◆ Exercise instructions ◆
Your task is to repeat exactly the lines below between the line holding "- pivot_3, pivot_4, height" and the line holding "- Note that", inclusive, and only those.

◆ Information provided ◆
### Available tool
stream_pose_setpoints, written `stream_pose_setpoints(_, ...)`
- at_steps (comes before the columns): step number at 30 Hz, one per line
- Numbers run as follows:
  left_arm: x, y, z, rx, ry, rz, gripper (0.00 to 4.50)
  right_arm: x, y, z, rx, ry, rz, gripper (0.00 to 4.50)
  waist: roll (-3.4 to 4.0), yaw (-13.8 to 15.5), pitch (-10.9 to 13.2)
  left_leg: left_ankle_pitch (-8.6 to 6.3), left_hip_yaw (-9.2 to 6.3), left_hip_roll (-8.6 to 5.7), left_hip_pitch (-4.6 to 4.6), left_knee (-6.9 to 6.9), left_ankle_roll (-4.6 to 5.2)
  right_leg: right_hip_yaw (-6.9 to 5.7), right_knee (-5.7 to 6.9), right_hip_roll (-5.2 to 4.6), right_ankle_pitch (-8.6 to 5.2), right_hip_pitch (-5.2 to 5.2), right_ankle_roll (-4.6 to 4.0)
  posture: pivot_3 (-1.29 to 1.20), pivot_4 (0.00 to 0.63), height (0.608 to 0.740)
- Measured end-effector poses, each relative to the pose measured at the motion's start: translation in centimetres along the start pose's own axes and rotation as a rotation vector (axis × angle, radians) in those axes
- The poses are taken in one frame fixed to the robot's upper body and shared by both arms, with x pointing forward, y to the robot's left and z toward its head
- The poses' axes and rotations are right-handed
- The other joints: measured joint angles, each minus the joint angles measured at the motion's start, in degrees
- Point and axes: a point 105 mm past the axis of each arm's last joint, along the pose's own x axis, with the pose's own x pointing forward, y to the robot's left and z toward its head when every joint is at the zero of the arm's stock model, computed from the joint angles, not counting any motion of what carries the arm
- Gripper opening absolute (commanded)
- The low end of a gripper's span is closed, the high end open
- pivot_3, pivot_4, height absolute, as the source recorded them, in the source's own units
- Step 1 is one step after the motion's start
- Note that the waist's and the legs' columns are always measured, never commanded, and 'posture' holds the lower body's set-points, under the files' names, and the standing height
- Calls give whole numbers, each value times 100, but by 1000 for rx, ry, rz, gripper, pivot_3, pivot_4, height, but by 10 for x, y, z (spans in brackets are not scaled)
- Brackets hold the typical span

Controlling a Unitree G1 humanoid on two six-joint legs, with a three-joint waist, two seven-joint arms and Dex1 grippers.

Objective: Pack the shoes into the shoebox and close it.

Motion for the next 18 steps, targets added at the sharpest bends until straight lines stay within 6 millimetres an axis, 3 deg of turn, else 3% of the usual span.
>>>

◆ Result below ◆
- pivot_3, pivot_4, height absolute, as the source recorded them, in the source's own units
- Step 1 is one step after the motion's start
- Note that the waist's and the legs' columns are always measured, never commanded, and 'posture' holds the lower body's set-points, under the files' names, and the standing height

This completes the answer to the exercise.